| Data mining, or knowledge discovery in databases, is a large area of study and is populated with numerous theoretical and practical textbooks. In this book, we take a focused and comprehensive look at one topic within this field: mining data that is represented as a graph. We attempt to cover the full breadth of the topic, including graph manipulation, visualization, and representation, mining techniques for graph data, and application of these ideas to problems of current interest.
The book is divided into three parts. Part I, Graphs, offers an introduction to basic graph terminology and techniques. In Part II, Mining Techniques, we take a detailed look at computational techniques for extracting patterns from graph data. These techniques provide an overview of the state of the art in frequent substructure mining, link analysis, graph kernels, and graph grammars.

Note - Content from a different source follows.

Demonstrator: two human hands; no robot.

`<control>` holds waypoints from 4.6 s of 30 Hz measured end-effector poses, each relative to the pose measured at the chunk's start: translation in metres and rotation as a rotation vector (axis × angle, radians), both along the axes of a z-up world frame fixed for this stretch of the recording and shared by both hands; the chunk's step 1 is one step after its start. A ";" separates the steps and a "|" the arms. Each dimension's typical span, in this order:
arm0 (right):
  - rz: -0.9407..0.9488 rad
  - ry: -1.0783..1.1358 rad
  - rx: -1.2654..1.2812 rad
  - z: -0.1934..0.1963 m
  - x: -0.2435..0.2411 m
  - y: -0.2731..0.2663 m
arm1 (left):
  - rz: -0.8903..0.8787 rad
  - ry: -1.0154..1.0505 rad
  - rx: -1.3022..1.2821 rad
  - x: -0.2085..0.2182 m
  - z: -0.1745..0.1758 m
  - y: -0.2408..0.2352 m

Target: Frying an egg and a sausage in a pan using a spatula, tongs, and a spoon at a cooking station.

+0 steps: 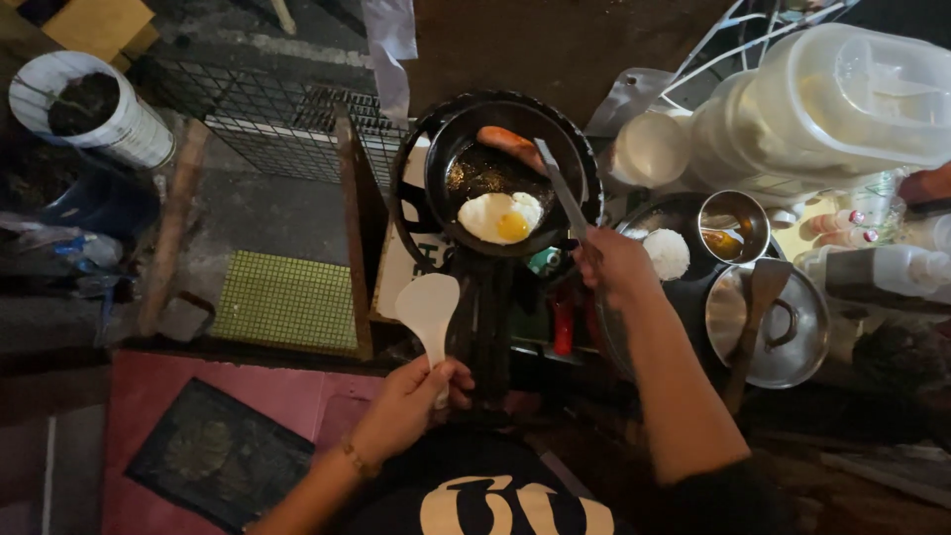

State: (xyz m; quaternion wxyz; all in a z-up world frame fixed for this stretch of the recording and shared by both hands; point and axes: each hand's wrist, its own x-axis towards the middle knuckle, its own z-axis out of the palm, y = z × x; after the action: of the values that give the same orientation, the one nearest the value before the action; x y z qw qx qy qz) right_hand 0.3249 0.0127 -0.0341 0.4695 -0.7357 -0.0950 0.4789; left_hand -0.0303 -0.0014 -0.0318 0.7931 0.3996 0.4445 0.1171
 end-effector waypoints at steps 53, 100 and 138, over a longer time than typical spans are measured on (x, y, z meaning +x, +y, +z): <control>0.725 -1.148 -0.409 0.025 0.037 -0.052 | 0.077 0.106 0.209 -0.019 0.004 0.028; 0.746 -1.162 -0.369 0.069 0.039 -0.022 | 0.078 0.196 0.203 -0.029 0.003 0.026; 0.012 -0.293 -0.329 0.031 -0.030 -0.178 | -0.020 0.144 0.113 0.023 0.005 0.032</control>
State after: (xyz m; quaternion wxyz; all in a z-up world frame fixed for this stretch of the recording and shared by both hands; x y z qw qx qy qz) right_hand 0.2952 -0.1650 -0.0032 0.3216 -0.8634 -0.0869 0.3788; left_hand -0.0072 0.0307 -0.0268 0.7363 0.4555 0.4892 0.1050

Part III, Applications, describes application of mining techniques to four graph-based application domains: chemical graphs, bioinformatics data, Web graphs, and social networks.

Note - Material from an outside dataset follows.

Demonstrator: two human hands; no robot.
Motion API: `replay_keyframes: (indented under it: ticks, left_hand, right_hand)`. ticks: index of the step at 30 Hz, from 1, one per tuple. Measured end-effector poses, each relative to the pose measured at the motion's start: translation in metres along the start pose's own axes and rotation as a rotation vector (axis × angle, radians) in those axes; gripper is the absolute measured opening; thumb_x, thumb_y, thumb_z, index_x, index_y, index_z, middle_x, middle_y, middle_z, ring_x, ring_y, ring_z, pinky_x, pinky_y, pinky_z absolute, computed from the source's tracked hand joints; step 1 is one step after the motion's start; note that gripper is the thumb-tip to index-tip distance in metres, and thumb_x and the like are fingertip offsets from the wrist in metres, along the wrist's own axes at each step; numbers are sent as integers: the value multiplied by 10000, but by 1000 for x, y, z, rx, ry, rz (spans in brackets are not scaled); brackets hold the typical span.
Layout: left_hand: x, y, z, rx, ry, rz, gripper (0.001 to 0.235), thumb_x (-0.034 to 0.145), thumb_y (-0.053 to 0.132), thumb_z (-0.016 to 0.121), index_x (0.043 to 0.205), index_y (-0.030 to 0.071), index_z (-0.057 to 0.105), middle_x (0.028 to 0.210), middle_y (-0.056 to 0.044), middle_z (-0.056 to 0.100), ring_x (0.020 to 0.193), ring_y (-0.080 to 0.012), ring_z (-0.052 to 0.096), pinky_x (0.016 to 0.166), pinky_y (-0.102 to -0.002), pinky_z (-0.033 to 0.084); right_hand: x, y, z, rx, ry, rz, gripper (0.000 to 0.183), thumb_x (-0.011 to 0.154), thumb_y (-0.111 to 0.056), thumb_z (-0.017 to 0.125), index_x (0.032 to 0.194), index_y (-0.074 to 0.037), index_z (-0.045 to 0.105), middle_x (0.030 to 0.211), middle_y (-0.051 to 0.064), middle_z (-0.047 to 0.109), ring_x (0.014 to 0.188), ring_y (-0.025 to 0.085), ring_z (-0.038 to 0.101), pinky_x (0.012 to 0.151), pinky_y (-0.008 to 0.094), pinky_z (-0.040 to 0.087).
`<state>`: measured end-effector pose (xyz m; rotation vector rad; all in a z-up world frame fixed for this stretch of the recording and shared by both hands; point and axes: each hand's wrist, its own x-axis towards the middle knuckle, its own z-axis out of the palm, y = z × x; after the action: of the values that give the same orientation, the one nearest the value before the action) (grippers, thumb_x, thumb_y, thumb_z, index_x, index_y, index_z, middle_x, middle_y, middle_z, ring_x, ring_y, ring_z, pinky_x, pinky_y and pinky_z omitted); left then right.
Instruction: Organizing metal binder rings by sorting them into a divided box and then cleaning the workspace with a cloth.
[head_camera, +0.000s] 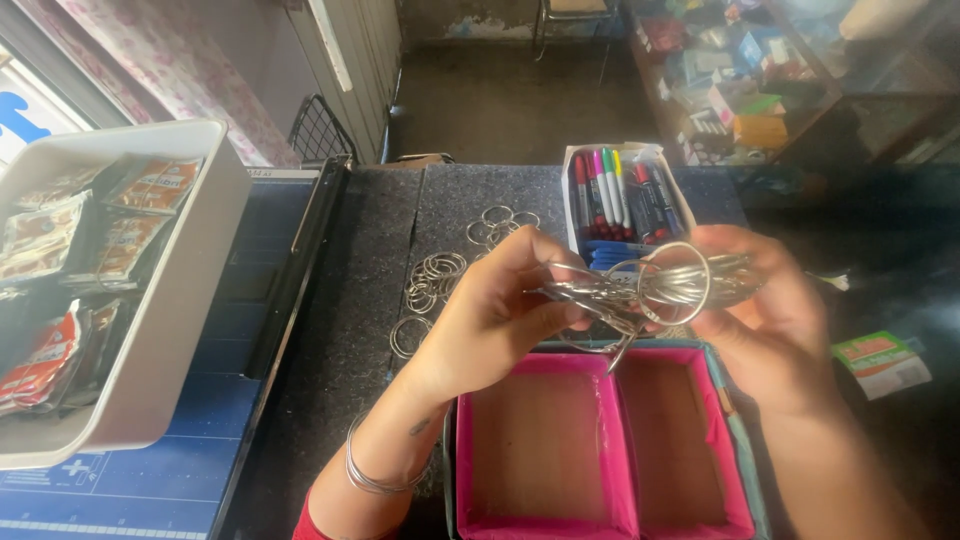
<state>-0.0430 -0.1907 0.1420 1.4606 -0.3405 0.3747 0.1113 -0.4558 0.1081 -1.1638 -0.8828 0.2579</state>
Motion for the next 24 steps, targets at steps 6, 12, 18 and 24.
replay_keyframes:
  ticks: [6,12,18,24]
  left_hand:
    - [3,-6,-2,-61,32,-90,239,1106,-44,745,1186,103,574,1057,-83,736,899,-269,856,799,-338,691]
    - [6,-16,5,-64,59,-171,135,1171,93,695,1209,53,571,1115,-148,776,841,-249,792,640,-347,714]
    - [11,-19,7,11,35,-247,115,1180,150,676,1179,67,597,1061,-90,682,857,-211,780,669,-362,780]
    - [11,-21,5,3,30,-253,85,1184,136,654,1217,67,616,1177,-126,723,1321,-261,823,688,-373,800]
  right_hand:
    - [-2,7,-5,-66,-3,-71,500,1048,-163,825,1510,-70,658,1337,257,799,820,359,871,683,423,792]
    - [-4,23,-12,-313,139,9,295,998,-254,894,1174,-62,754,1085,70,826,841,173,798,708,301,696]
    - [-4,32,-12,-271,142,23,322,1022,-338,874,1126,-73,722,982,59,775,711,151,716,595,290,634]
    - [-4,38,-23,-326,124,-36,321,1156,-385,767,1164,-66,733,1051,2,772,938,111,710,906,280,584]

The book is targeted toward graduate students, faculty, and researchers from industry and academia who have some familiarity with basic computer science and data mining concepts. The book is designed so that individuals with no background in analyzing graph data can learn how to represent the data as graphs, extract patterns or concepts from the data, and see how researchers apply the methodologies to real datasets.

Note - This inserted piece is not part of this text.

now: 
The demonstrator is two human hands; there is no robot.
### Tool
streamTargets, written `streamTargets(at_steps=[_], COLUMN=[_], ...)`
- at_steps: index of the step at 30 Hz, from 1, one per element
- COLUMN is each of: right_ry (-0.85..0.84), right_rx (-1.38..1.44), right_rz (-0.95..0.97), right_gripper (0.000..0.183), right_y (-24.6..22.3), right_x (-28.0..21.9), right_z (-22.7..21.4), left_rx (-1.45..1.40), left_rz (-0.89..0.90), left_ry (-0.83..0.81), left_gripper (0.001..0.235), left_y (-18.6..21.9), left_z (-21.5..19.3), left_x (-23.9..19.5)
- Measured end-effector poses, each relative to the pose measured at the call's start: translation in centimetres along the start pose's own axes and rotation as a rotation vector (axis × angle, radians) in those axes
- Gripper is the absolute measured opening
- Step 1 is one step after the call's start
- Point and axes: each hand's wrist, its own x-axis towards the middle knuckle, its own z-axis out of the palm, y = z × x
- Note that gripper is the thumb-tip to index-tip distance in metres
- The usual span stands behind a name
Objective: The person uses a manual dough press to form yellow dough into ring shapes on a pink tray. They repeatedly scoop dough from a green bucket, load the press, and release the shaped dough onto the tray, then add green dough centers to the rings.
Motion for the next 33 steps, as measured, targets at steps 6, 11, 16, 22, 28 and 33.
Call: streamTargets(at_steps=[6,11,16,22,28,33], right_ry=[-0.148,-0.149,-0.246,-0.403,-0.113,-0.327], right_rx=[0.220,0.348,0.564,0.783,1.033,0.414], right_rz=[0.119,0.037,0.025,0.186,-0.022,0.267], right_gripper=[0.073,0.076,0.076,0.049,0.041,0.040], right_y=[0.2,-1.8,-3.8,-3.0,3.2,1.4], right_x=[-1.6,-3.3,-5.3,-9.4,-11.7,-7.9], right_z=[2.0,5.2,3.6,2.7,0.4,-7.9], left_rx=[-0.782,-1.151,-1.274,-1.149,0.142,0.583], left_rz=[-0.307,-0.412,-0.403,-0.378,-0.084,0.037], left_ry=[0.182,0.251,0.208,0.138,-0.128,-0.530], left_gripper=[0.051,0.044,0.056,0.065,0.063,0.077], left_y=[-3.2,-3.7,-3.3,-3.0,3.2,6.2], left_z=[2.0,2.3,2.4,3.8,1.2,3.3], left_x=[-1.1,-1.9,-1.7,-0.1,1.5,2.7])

For those readers who would like to experiment with the techniques found in this book or test their own ideas on graph data, we have set up a Web page for the book at http://www.eecs.wsu.edu.mgd. This site contains additional information on current techniques for mining graph data. Links are also given to implementations of the techniques described in this book, as well as graph datasets that can be used for testing new or existing algorithms.
With the advent of and continued prospect for large databases containing relational and graphical information, the discovery of knowledge in such data is an important challenge to the scientific and industrial communities. Fielded applications for mining graph data from real-world domains has the potential to make significant contributions of new knowledge. We hope that this book accelerates progress toward meeting this challenge. |